RNA-Seq and data processing

RNA extraction was performed using the Trizol kit (Invitrogen, Carlsbad, CA, USA). RNA degradation and contamination were then analysed using agarose gel electrophoresis, and RNA purity was assessed using an Agilent 2100 Bioanalyzer.

After the RNA samples were verified for quality, eukaryotic mRNA with polyA tails was enriched using oligo (dT) magnetic beads, while a Ribo-Zero™ Magnetic Kit (Bacteria) (Epicentre, Madison, WI, USA) was used to further enrich the mRNA by removing prokaryotic rRNA. The enriched mRNA fragments were then converted into short fragments using fragmentation buffer, followed by random reverse transcription to cDNA. Second strand cDNA was synthesised using DNA polymerase I, RNase H, dNTPs and buffer. End repair was performed with the QiaQuick PCR extraction kit (Qiagen, Venlo, Netherlands), then poly(A) was added and the fragments were ligated to Illumina sequencing adapters. Amplification and sequencing were performed using an Illumina HiSeq 2500. As noted above, three biological replicates were prepared for each sample.

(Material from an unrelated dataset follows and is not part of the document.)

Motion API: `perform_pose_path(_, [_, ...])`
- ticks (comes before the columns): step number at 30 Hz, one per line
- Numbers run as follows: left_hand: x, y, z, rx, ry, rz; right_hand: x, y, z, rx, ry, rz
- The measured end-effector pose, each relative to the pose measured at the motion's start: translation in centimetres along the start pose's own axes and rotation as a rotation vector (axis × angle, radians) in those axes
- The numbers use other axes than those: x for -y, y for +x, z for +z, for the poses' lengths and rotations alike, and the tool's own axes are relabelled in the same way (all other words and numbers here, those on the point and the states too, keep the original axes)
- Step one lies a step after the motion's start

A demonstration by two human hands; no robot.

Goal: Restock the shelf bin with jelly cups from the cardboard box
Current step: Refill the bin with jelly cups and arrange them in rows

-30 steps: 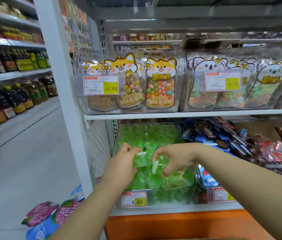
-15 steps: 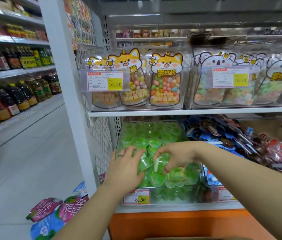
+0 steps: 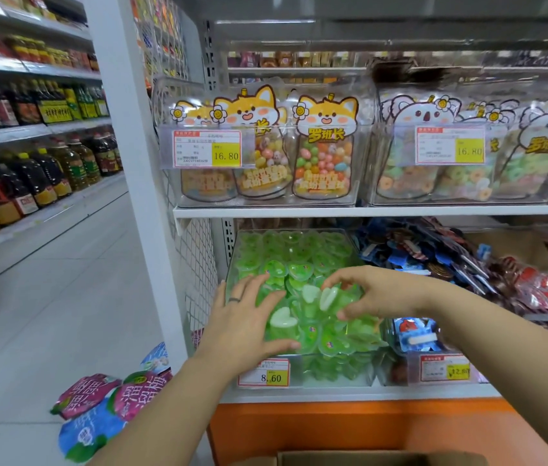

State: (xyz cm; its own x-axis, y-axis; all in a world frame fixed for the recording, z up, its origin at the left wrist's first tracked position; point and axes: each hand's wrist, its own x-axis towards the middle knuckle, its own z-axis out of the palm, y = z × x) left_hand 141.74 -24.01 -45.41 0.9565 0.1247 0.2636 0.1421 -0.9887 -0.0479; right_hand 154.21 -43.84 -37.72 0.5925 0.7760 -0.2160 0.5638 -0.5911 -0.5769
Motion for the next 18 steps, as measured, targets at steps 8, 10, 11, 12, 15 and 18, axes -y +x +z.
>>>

High quality reads were obtained by removing reads with connectors, those containing more than 10% unknown nucleotides (N), and those containing more than 50% low quality bases (Q value ≤20). Bowtie2 (version 2.2.8) was used to map read segments to the ribosomal RNA (rRNA) database [64], then rRNA-mapped reads were deleted. The remaining clean reads were used further for assembly and gene abundance calculation. Search and alignment to the reference genome were carried out with HISAT 2.2.4, using the “--rna-strandness” option with all other parameters set to default values [65].

Data analysis

An OPLS-DA model was applied to discriminate between the two P. mume cultivars, using SIMCA 14.1. The DESeq (2012) R package was used for differential gene expression analysis. To identify DEGs, the following constraints were applied to pairwise comparisons: FPKM > 5, FDR < 0.01, log2 fold change > 1 or < − 1. The DESeq (2012) R software package based on hypergeometric distribution was used for principal component analysis (PCA) and gene ontology (GO) enrichment analysis of DEGs. Kyoto Encyclopedia of Genes and Genomes (KEGG) analysis was used to explore pathways of DEGs [28, 66]. WGCNA analysis was performed according to Langfelder and Horvath [67]. The interaction network was analysed by Cytoscape 3.8.2, and the protein sequences of P. mume (sequence data from, version P. mume_V1.0) and A. thaliana (sequence data from, version TAIR 10) were compared by MEGA7 ( Genetic conserved domains were searched in the EMBL-EBI database ( Sequence alignment was performed using the MUSCLE tool, and phylogenetic tree construction using the FastME tool. Adobe Illustrator CC 2021 was used for visual presentation of graphics.

qRT-PCR validation

The real-time quantitative reverse transcription polymerase chain reaction (qRT-PCR) method was employed to detect the expression of six genes related to floral biosynthesis in the petals of LE and GF (Table S7), using the fluorescence-based quantitative PCR instrument, ABI Step One Plus (Applied Biosystems, USA). According to the manufacturer’s instructions provided with the reverse transcription kit (Novizan R223, China), 50 ng–2 μg total RNA was used to establish each reaction in a volume of 20 μL. Amplification proceeded as follows: predenaturation at 95 °C for 90 s, followed by 40 cycles of 95 °C for 5 s, 65 °C for 30 s (annealing), and 72 °C for 20 s. Dissociation curves were recorded from 65 to 95 °C. Each reaction was repeated three times. The relative expression levels of target genes were calculated using 2−ΔΔCq, and the data were analysed with SPSS 26.0 and Origin 8 software. The primer sequences used for qRT-PCR analysis are listed in Supplementary Table 7.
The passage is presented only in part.